Após voltar ao Brasil, dezenas de operários entraram na Justiça contra a Odebrecht e suas subcontratadas na obra. A Justiça tem reconhecido que eles foram submetidos a condições degradantes e ordenado que sejam indenizados.

O MPT diz que, embora os trabalhadores não fossem empregados da Odebrecht, mas de empresas subcontratadas pela construtora – entre as quais a Planusi, a W Líder e a Pirâmide –, a responsabilidade pelas condições na obra era inteiramente da Odebrecht, conforme definido nos contratos entre as companhias.

Tráfico de pessoas
A denúncia lista uma série de ilegalidades que, segundo o MPT, teriam sido cometidas pela Odebrecht no envio dos trabalhadores a Angola. De acordo com o órgão, as empresas subordinadas à companhia recorreram a agenciadores ilegais (“gatos”) para recrutar operários em diferentes regiões do país, especialmente no Nordeste. A prática, diz a denúncia, constitui crime de aliciamento.
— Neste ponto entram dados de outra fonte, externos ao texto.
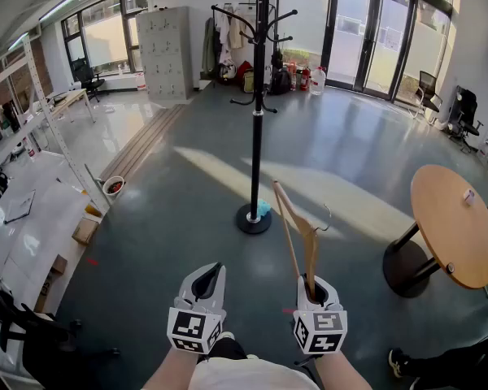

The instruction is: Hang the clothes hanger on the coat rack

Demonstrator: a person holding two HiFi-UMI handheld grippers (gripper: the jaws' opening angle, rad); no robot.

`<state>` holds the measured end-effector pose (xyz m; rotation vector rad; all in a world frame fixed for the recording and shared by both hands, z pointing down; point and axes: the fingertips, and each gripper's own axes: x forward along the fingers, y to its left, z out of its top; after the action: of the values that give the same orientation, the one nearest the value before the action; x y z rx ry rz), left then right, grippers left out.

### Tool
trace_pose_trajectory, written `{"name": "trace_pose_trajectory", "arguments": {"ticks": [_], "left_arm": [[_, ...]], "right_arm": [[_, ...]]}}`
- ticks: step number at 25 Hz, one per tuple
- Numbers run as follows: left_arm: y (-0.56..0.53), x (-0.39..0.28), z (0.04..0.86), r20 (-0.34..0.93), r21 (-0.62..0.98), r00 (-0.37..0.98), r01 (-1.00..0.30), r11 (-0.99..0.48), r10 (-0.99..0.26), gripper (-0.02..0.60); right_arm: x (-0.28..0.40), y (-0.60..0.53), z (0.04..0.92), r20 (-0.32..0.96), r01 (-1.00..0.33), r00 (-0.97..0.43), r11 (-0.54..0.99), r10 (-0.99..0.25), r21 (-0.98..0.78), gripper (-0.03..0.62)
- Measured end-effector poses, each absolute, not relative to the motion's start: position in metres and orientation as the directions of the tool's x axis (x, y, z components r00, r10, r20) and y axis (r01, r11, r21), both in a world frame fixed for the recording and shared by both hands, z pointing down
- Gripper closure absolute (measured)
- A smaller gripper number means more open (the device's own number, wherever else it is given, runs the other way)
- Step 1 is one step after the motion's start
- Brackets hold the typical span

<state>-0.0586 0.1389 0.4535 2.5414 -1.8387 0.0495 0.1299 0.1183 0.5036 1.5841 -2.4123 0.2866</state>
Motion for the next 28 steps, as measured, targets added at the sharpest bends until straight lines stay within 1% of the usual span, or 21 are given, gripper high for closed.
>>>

Após o recrutamento, segundo a denúncia, ocorria outra irregularidade: em vez de solicitar à embaixada de Angola vistos de trabalho aos operários, a Odebrecht pedia vistos ordinários, que não dão o direito de trabalhar.

Para obter os vistos, segundo o MPT, a Odebrecht “desavergonhadamente mentiu à embaixada de Angola”, dizendo que os operários viajariam ao país para “tratar de negócios” e permaneceriam ali menos de 30 dias (limite de estadia do visto ordinário). No entanto, diz a Procuradoria, as passagens aéreas compradas pela Odebrecht previam a volta dos trabalhadores em prazos bem superiores a 30 dias.
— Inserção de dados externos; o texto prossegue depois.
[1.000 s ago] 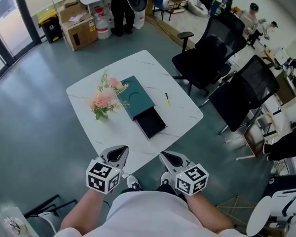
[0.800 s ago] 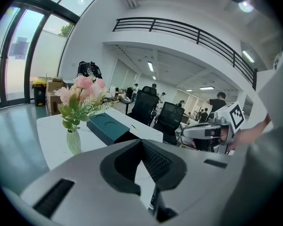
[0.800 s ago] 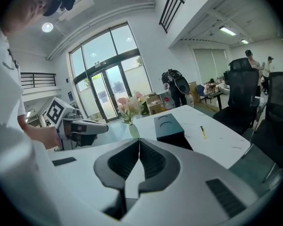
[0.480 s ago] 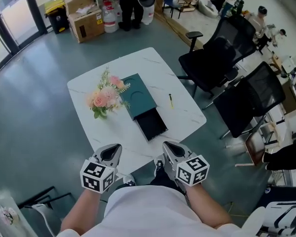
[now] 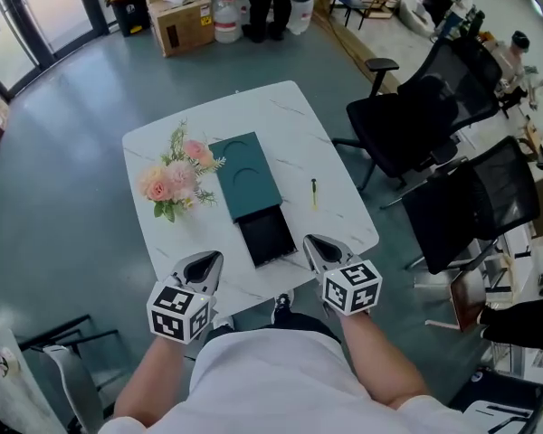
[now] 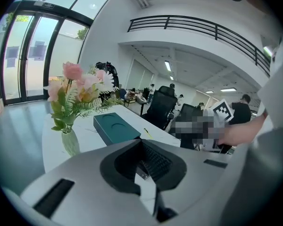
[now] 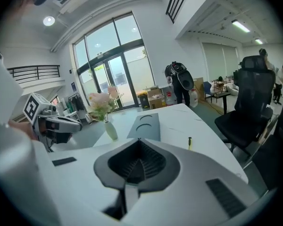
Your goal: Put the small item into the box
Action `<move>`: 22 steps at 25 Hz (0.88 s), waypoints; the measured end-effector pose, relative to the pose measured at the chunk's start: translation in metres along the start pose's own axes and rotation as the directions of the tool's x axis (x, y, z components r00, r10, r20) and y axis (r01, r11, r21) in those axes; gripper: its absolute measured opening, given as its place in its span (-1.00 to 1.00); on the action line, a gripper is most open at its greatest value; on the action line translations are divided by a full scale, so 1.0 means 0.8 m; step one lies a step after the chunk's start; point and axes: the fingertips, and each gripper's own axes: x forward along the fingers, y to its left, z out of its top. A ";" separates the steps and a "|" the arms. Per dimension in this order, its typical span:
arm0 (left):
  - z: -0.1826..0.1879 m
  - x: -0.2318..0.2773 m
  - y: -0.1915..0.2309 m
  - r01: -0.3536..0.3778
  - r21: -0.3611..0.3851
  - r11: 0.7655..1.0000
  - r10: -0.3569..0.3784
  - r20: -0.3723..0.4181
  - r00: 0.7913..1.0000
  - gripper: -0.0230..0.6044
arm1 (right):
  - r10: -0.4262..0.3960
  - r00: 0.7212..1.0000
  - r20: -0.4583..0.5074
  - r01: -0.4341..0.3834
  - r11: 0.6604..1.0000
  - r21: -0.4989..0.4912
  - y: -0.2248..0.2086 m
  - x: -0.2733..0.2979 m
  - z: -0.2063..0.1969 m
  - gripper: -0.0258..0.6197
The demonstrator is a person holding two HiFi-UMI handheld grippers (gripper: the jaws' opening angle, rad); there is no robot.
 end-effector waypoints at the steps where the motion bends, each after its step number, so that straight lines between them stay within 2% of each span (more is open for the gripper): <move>1: 0.001 0.009 0.000 -0.014 -0.003 1.000 0.014 -0.002 1.000 -0.89 | -0.004 1.000 -0.008 0.004 1.000 0.000 -0.016 0.007 0.000 -0.87; 8: -0.005 0.049 -0.004 -0.102 -0.057 0.993 0.100 -0.031 0.994 -0.89 | -0.003 0.994 -0.106 0.001 1.000 -0.015 -0.104 0.064 -0.020 -0.87; 12: -0.011 0.059 -0.008 -0.148 -0.078 0.986 0.144 -0.058 0.988 -0.89 | -0.034 0.985 -0.166 0.028 0.999 -0.042 -0.152 0.101 -0.037 -0.86; 14: -0.014 0.061 -0.008 -0.172 -0.091 0.981 0.166 -0.070 0.984 -0.89 | -0.053 0.979 -0.198 0.042 0.998 -0.055 -0.175 0.121 -0.046 -0.63; 15: -0.015 0.061 -0.007 -0.184 -0.098 0.978 0.177 -0.074 0.981 -0.89 | -0.065 0.975 -0.213 0.053 0.997 -0.065 -0.185 0.131 -0.049 -0.58; 22: -0.021 0.061 0.001 -0.258 -0.138 0.956 0.246 -0.099 0.964 -0.89 | -0.129 0.952 -0.276 0.102 0.989 -0.111 -0.237 0.191 -0.056 -0.47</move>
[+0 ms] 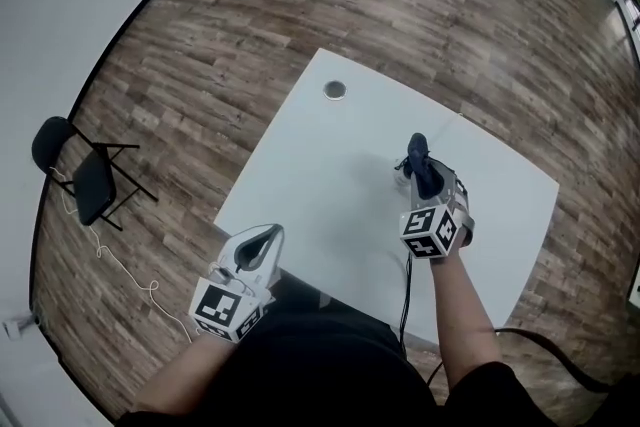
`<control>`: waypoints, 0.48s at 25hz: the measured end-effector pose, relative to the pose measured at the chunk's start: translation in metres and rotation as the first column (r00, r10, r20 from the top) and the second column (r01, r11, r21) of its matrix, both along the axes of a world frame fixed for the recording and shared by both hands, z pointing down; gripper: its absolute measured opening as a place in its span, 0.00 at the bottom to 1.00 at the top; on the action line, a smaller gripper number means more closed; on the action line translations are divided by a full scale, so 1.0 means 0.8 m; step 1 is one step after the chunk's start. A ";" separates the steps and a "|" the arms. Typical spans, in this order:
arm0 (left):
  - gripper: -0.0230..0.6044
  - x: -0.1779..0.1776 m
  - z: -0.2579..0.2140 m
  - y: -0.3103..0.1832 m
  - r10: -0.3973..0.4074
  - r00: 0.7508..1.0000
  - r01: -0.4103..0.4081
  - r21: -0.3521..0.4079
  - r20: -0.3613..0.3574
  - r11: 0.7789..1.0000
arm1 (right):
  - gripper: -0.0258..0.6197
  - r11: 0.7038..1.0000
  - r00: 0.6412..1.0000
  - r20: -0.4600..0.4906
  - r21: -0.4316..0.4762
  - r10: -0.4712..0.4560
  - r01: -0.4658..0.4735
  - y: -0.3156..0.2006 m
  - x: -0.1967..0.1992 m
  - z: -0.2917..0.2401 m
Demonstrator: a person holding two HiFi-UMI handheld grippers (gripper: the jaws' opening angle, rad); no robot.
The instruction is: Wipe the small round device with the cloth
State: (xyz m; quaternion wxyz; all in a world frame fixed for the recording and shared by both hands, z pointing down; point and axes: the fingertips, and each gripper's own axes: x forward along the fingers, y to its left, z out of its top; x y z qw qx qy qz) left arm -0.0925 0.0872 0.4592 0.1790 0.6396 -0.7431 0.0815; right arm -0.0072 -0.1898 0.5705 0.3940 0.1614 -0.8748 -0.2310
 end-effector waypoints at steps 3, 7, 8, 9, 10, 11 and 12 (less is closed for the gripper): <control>0.05 -0.007 0.005 0.014 -0.036 0.999 0.035 -0.011 -0.015 0.999 | 0.23 0.997 0.997 -0.032 0.012 -0.072 0.072 0.027 -0.010 0.008; 0.05 -0.009 0.007 0.021 -0.054 0.998 0.053 -0.014 -0.032 0.998 | 0.23 0.996 0.995 -0.048 -0.024 -0.087 0.086 0.042 -0.017 0.031; 0.05 -0.010 0.006 0.023 -0.059 0.998 0.058 -0.012 -0.032 0.998 | 0.23 0.996 0.995 -0.053 -0.028 -0.087 0.086 0.045 -0.018 0.037; 0.05 -0.011 0.006 0.025 -0.064 0.997 0.064 -0.011 -0.032 0.998 | 0.23 0.996 0.994 -0.060 -0.028 -0.088 0.087 0.047 -0.018 0.043; 0.05 -0.012 0.007 0.028 -0.070 0.997 0.069 -0.012 -0.034 0.998 | 0.23 0.996 0.994 -0.066 -0.026 -0.089 0.087 0.049 -0.018 0.048; 0.05 -0.013 0.008 0.030 -0.075 0.997 0.074 -0.014 -0.036 0.997 | 0.23 0.996 0.994 -0.069 -0.026 -0.087 0.086 0.050 -0.018 0.053; 0.05 -0.014 0.009 0.032 -0.079 0.996 0.078 -0.016 -0.038 0.997 | 0.23 0.996 0.994 -0.071 -0.028 -0.085 0.083 0.051 -0.018 0.056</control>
Segundo o MPT, a empresa recorreu ao esquema para “contar com trabalhadores precários e inteiramente submetidos a seu jugo, incapazes de reagir ou de reclamar das condições suportadas, impossibilitados de procurar outro emprego, e que sequer pudessem sair do canteiro de obras”.

A prática, segundo o MPT, sujeitou os trabalhadores a graves riscos em Angola, inclusive o de prisão, e violou tratados internacionais contra o tráfico humano.
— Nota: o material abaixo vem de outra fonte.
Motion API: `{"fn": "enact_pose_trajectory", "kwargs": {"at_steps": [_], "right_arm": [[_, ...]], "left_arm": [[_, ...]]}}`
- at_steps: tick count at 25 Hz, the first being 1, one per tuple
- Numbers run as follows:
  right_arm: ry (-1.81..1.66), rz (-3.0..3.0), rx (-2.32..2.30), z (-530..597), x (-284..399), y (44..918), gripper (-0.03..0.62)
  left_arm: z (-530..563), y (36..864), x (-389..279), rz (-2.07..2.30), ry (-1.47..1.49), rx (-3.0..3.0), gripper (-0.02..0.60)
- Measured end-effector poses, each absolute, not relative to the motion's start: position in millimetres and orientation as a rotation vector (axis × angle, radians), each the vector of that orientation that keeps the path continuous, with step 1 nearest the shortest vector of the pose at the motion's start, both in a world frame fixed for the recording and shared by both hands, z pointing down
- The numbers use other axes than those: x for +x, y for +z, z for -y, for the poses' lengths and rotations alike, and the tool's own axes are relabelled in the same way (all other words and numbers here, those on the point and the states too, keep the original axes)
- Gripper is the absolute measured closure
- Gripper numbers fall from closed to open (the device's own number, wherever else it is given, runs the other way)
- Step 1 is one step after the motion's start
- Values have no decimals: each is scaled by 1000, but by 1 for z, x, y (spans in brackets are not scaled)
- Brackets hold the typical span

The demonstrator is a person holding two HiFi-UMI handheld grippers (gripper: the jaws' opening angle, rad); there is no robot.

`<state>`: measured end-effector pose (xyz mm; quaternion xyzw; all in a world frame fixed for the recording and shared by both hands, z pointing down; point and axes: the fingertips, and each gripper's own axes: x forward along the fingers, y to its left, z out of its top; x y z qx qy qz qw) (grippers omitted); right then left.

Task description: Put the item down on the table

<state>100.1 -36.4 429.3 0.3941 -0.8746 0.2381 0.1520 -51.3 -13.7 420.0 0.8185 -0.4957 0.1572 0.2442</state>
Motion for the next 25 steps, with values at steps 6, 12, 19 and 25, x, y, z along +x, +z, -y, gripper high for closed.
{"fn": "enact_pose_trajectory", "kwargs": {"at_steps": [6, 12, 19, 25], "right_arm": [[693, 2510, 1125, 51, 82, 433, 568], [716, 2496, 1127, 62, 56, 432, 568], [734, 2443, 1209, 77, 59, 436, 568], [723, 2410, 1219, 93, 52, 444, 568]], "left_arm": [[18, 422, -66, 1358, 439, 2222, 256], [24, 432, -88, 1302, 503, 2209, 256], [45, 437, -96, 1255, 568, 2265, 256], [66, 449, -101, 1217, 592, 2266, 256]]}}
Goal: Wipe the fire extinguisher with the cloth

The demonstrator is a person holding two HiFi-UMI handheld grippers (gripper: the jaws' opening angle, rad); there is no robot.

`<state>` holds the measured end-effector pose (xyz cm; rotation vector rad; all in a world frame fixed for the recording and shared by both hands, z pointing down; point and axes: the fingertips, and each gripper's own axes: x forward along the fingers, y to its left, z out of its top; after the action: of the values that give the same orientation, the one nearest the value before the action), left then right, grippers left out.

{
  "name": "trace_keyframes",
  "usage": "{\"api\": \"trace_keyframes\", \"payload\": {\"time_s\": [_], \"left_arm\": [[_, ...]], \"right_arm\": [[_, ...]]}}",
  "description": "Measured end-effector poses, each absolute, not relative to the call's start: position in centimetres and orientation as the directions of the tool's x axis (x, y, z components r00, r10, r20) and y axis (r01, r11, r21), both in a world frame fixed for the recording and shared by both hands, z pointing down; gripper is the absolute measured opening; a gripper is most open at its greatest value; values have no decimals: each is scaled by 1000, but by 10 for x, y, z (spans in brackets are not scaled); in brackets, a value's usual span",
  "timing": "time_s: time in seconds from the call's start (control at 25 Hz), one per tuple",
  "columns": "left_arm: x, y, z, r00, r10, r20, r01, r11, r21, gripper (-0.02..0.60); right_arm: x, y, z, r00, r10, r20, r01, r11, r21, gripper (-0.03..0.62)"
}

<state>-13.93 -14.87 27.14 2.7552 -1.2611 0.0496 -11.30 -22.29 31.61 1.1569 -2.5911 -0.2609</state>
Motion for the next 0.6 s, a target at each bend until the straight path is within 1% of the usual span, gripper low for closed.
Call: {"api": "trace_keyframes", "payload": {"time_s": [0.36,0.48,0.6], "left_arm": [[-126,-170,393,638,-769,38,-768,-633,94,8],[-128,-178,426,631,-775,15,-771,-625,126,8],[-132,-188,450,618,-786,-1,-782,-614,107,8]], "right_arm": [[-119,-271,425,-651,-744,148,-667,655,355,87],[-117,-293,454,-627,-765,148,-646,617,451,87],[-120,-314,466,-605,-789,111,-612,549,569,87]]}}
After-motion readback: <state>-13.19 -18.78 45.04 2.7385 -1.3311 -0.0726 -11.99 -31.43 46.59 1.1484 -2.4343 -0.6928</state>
Ratificado pelo Brasil em 2004, o Protocolo de Palermo engloba, entre as definições para a atividade de tráfico, o recrutamento e transporte de pessoas mediante fraude ou engano para fins de exploração em “práticas similares à escravatura”.

Dinheiro público
Segundo a investigação do MPT, contratos celebrados entre a Odebrecht e suas subordinadas na obra mencionam que haveria empréstimos do BNDES (Banco Nacional do Desenvolvimento Econômico e Social) à construção. O BNDES, porém, disse à BBC Brasil que jamais financiou a obra.

Em junho de 2012, o Ministério do Desenvolvimento e Comércio Exterior decretou sigilo sobre todas as operações de crédito do BNDES a Angola e Cuba.

Entre 2006 e 2012, quando os dados ainda eram públicos, o BNDES destinou US$ 3,2 bilhões (R$ 7,2 bilhões) a obras de empresas brasileiras em Angola. A Odebrecht, maior construtora brasileira e maior empregadora privada de Angola, onde opera desde 1984, abocanhou a metade desses financiamentos.

‘Círculo íntimo’
Primeira indústria de açúcar, eletricidade e etanol de Angola, a Biocom é uma sociedade entre a Odebrecht, a estatal angolana Sonangol e a empresa Cochan. Segundo o jornal português Público, o dono da Cochan é o general angolano Leopoldino Fragoso do Nascimento, um dos homens mais próximos do presidente angolano, José Eduardo dos Santos, no poder desde 1979.

A usina, que custou cerca de R$ 1 bilhão, deve ser inaugurada até o fim deste ano.

Embora a Biocom tenha sócios angolanos, o MPT diz que, desde 2012, a Odebrecht tornou-se sócia majoritária da usina e “passou a administrá-la como dona”. Segundo o órgão, ao se associar à Cochan, a Odebrecht buscou contemplar o “círculo íntimo” do presidente angolano no empreendimento e mascarar que a usina, anunciada à população local como angolana, é na verdade brasileira.

Como punição pelos atos, a Procuradoria pede que a Odebrecht seja multada caso mantenha práticas ilícitas, indenize os trabalhadores afetados em R$ 500 milhões e deixe de receber empréstimos de bancos públicos. A ação pede ainda que a companhia pague multa no valor de 0,1% a 20% do seu faturamento anual.

Segundo o MPT, o caso requer “uma punição absolutamente exemplar”, para que a companhia não se sinta encorajada “a repetir as mesmas condutas no futuro”.